Issue Plaintiff's Argument (EPC) Defendant's Argument (Wells Fargo) Held
Meaning of "the account" in '217 claim 1 "The account" refers to the customer account (listed with "customer") Ambiguous: could mean customer account, provider account, both, or another account; lacks antecedent basis Term is indefinite in isolation but not insolubly ambiguous; overall claim remains definite and claim survives
Meaning of "the managed institution" in '217 claim 1 Means the institution that provides/maintains the customer account Ambiguous: could be institution managing provider account or customer account; awkward phrasing (managed vs. managing) Awkward but discernible from spec as the institution managing the customer account; not insolubly ambiguous
"Total rounder amount" in '849 claims 4 & 6 (implicitly) consistent with defined "rounder amount" reading Ambiguous: could be sum of individual rounder amounts or a single rounder computed from summed transactions "Total rounder amount" means the sum of rounder amounts; not indefinite
Whether defects render claims invalid for indefiniteness EPC: specification and claim context yield reasonable certainty of scope Wells Fargo: claim language and drafting errors create fatal ambiguity Court: denies Wells Fargo's motion; claims are not invalid for indefiniteness under clear-and-convincing standard

Key Cases Cited

  • Praxair, Inc. v. ATMI, Inc., 548 F.3d 1306 (Fed. Cir. 2008) (indefiniteness is a matter of claim construction and claim-construction principles apply)
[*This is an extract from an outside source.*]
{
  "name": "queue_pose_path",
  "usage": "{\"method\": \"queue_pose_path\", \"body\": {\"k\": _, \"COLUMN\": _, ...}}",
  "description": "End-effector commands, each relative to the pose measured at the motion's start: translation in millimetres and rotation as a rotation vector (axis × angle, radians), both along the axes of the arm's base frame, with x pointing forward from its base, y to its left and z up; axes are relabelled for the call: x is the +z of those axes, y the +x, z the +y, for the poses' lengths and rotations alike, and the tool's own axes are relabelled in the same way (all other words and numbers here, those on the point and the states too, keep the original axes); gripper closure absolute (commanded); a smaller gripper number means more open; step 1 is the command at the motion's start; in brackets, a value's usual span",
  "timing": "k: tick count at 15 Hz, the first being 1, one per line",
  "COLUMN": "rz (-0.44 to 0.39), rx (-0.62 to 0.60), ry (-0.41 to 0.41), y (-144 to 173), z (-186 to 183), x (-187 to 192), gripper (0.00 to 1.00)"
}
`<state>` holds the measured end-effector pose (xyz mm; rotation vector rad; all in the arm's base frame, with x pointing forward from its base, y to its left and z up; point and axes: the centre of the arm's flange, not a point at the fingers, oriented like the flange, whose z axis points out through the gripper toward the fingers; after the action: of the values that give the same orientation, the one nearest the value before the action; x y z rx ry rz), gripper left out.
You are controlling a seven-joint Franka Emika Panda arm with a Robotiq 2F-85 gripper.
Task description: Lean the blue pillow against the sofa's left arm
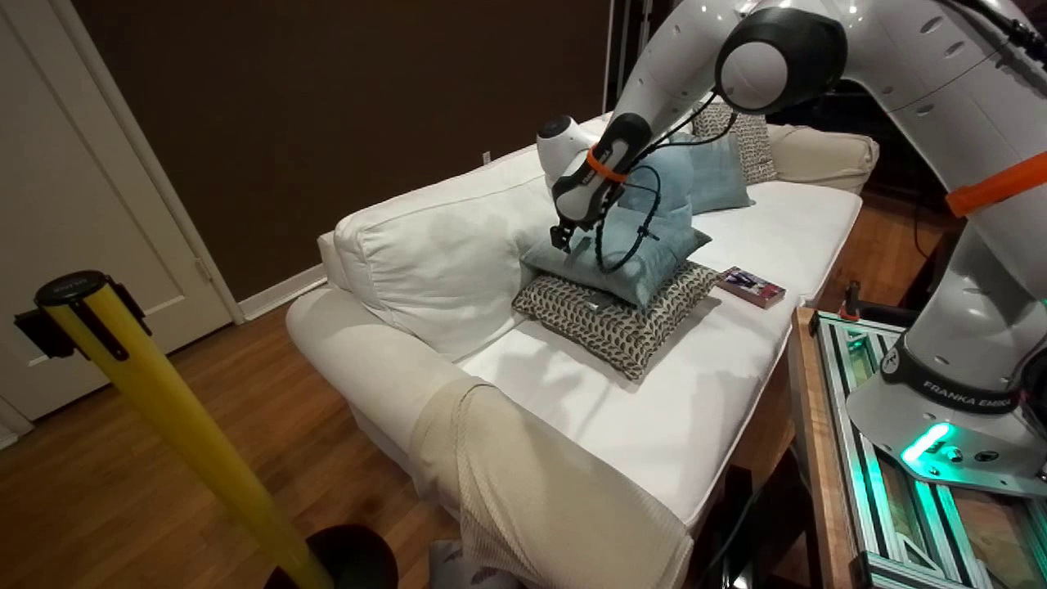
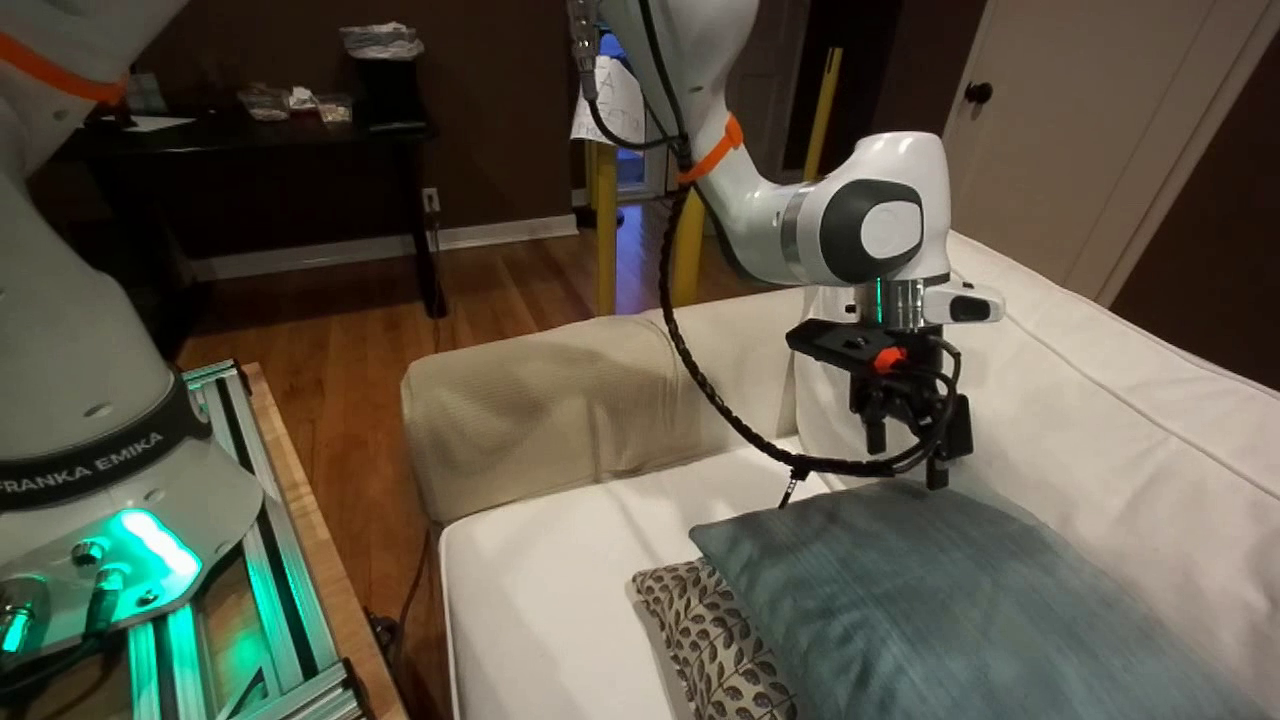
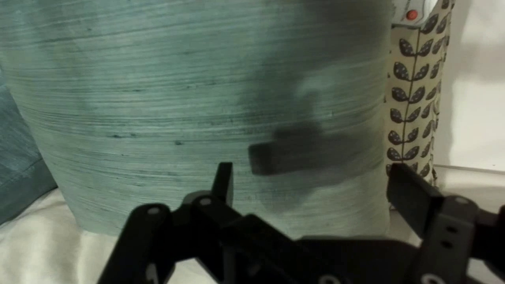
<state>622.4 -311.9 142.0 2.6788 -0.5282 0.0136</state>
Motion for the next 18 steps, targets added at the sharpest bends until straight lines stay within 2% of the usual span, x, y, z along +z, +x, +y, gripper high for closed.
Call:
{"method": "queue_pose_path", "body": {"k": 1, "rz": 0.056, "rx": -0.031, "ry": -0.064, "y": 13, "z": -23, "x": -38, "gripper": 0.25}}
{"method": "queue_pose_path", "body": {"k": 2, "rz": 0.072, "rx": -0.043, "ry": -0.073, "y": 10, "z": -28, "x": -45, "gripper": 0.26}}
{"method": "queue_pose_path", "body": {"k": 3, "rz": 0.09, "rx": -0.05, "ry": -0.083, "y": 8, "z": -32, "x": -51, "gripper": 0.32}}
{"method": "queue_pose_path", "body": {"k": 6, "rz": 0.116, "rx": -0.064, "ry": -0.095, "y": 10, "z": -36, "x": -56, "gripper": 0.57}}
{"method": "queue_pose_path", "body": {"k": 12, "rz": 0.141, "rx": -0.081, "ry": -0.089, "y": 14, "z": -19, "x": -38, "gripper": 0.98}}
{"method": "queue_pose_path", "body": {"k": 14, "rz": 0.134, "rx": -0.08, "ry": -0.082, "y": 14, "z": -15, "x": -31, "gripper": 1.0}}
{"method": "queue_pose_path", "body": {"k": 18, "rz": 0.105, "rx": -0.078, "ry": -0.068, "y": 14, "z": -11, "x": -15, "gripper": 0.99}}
  • Energizer Holdings, Inc. v. Int’l Trade Comm’n, 435 F.3d 1366 (Fed. Cir. 2006) (failure of explicit antecedent basis does not always render a claim indefinite; scope must be reasonably ascertainable to skilled artisan)
  • Bose Corp. v. JBL, Inc., 274 F.3d 1354 (Fed. Cir. 2001) (interpretive principles used to assess claim scope in absence of explicit antecedent basis)
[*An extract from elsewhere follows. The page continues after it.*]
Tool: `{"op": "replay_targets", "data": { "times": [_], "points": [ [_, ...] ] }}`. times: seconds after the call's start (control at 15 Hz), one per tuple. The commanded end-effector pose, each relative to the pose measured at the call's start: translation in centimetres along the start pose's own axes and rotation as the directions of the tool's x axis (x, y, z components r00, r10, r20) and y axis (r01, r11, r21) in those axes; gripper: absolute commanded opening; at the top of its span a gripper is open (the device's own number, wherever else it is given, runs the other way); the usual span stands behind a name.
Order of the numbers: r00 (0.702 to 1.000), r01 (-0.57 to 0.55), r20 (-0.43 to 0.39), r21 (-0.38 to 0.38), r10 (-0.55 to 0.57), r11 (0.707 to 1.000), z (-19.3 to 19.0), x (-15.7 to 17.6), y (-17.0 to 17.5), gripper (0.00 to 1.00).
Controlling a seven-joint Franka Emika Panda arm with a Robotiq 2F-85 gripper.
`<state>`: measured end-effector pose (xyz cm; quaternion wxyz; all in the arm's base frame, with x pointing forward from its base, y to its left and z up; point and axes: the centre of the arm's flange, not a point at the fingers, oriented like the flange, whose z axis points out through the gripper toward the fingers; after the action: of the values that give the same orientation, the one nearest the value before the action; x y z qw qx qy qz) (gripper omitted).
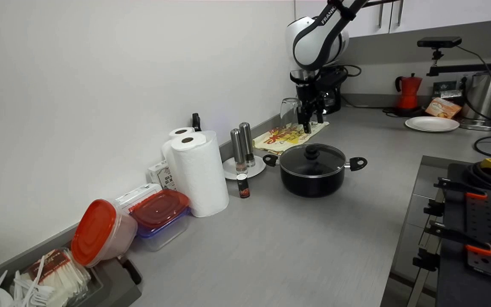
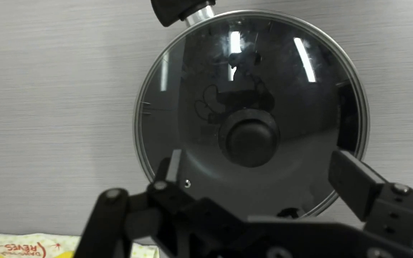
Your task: Remove the lid from the pot
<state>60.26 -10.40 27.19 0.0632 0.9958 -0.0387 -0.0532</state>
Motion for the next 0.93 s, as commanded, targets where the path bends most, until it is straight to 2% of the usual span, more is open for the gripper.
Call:
{"op": "replay_targets", "data": {
  "times": [0.0,0.47,0.87],
  "points": [
    [0.999,-0.034,-0.013,-0.055,0.033,0.998,1.6,1.3,-0.1,1.00],
    [0.996,-0.089,0.008,-0.098,0.090,0.991,5.3,1.6,-2.2,1.00],
    [0.987,-0.160,-0.017,-0.131,0.159,0.978,6.0,1.7,-1.6,1.00]
  ]
}}
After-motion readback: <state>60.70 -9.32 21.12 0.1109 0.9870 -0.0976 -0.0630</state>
  • DDR Holdings, LLC v. Hotels.com, 954 F. Supp. 2d 509 (E.D. Tex. 2013) (summary of the clear-and-convincing standard for indefiniteness in district court context)
  • Teva Pharmaceuticals USA, Inc. v. Sandoz, Inc., 723 F.3d 1363 (Fed. Cir. 2013) (example of invalidation for indefiniteness where ambiguous measurement method rendered the claimed invention unknowable)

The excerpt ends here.